__TASK PROMPT__. Transcribe the data exactly, omitting whatever pictures it holds.

__GIVEN MATERIAL__.
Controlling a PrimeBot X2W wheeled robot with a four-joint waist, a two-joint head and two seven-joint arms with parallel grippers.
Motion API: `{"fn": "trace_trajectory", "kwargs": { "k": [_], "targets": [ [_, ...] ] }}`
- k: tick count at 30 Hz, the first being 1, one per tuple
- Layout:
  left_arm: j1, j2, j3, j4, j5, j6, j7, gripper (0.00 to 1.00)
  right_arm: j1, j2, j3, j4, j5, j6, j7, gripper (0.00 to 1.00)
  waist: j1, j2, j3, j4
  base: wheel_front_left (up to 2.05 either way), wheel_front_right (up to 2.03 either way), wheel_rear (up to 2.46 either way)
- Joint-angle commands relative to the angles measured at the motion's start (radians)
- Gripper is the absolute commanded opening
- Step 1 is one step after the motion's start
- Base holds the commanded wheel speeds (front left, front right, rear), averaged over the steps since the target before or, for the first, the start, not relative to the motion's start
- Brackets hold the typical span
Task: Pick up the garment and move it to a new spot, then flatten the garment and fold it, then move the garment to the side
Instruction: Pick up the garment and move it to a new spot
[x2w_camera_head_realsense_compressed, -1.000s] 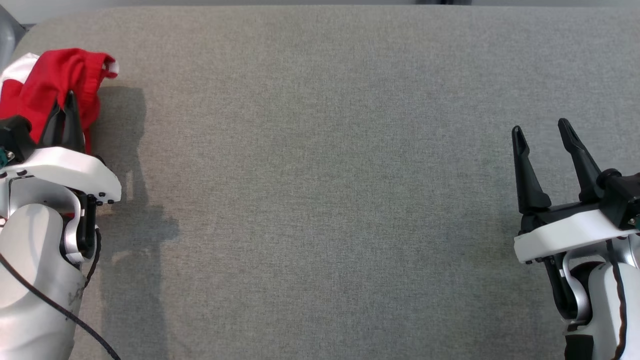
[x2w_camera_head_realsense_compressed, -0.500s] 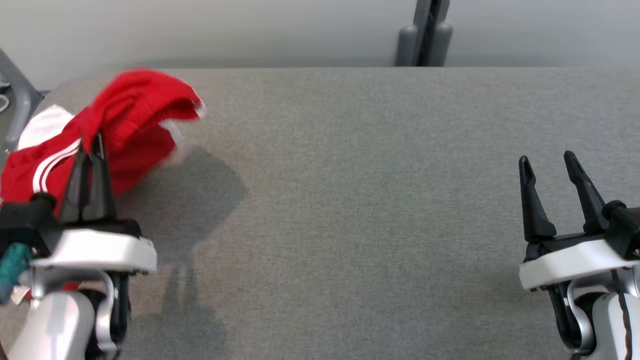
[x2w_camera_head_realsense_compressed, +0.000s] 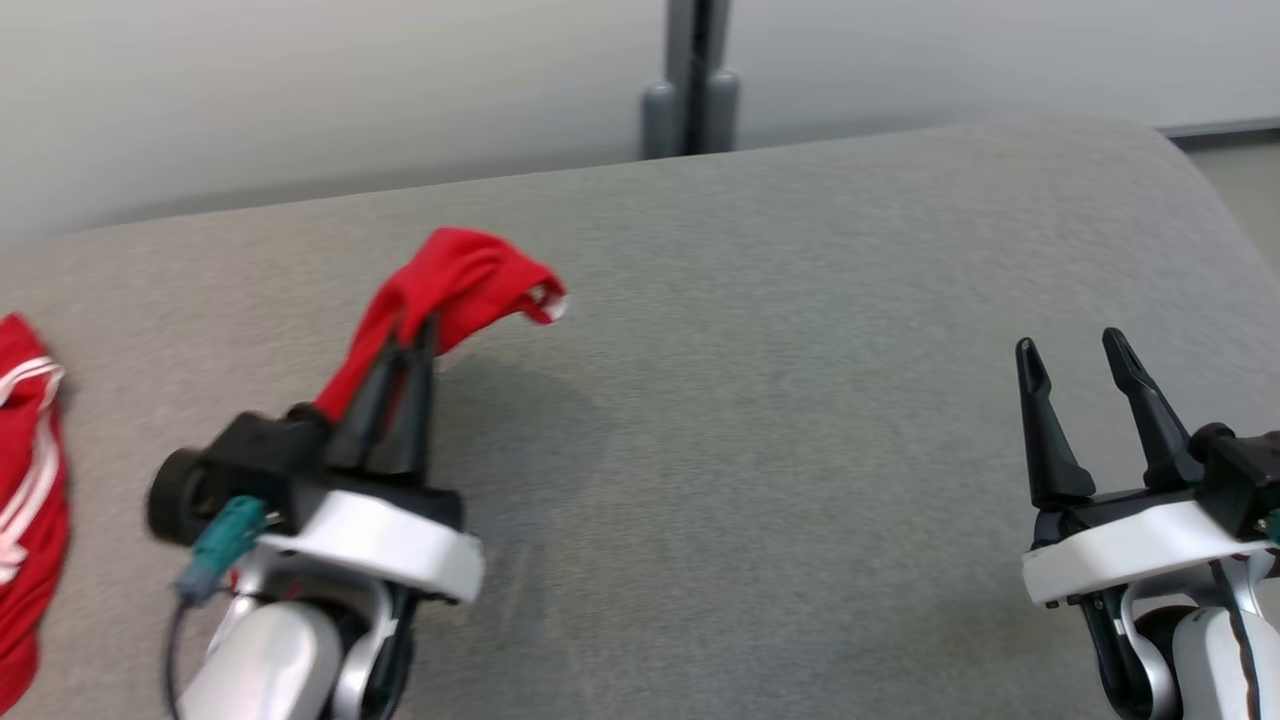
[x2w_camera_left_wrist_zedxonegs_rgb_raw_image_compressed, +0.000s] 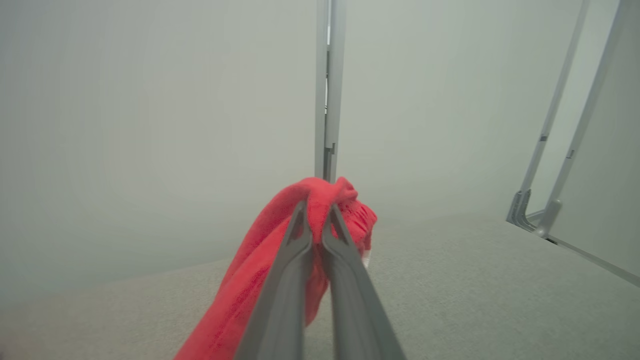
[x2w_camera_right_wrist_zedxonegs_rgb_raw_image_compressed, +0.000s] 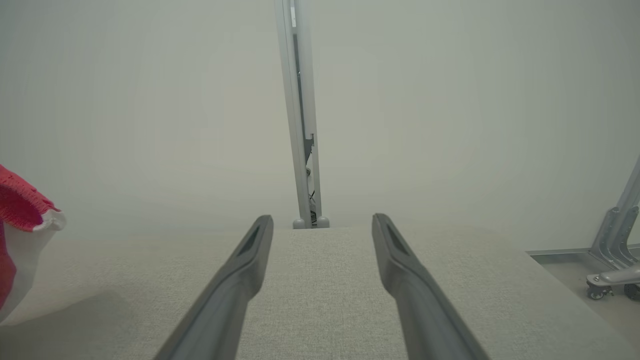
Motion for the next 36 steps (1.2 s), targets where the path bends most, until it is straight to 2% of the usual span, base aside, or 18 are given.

__THE COMPLETED TASK__.
Controlling a PrimeBot X2W wheeled robot with a four-joint waist, a two-joint head and two seven-joint arms with parallel grippers.
Motion API: `{"fn": "trace_trajectory", "kwargs": { "k": [_], "targets": [ [_, ...] ] }}`
- k: tick count at 30 Hz, the first being 1, one per tuple
- Layout:
  left_arm: j1, j2, j3, j4, j5, j6, j7, gripper (0.00 to 1.00)
  right_arm: j1, j2, j3, j4, j5, j6, j7, gripper (0.00 to 1.00)
  waist: j1, j2, j3, j4
  base: wheel_front_left (up to 2.05 either way), wheel_front_right (up to 2.03 either way), wheel_rear (up to 2.46 either way)
- Joint-angle commands relative to the angles measured at the motion's start (radians)
- Gripper is the absolute commanded opening
- Step 1 is one step after the motion's start
- Base holds the commanded wheel speeds (front left, front right, rear), averaged over the steps since the target before or, for the first, the start, not relative to the motion's start
- Brackets hold the typical span
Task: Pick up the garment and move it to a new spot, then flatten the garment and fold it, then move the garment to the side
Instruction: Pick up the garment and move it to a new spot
[x2w_camera_head_realsense_compressed, -1.000s] 
[x2w_camera_head_realsense_compressed, -0.500s] 
[x2w_camera_head_realsense_compressed, +0.000s] 
[x2w_camera_left_wrist_zedxonegs_rgb_raw_image_compressed, +0.000s] 
[x2w_camera_right_wrist_zedxonegs_rgb_raw_image_compressed, +0.000s] 
Motion for the next 36 steps (1.2 s), targets where the path bends most, until it is straight to 2% of the usual span, base aside, or 18 are given.

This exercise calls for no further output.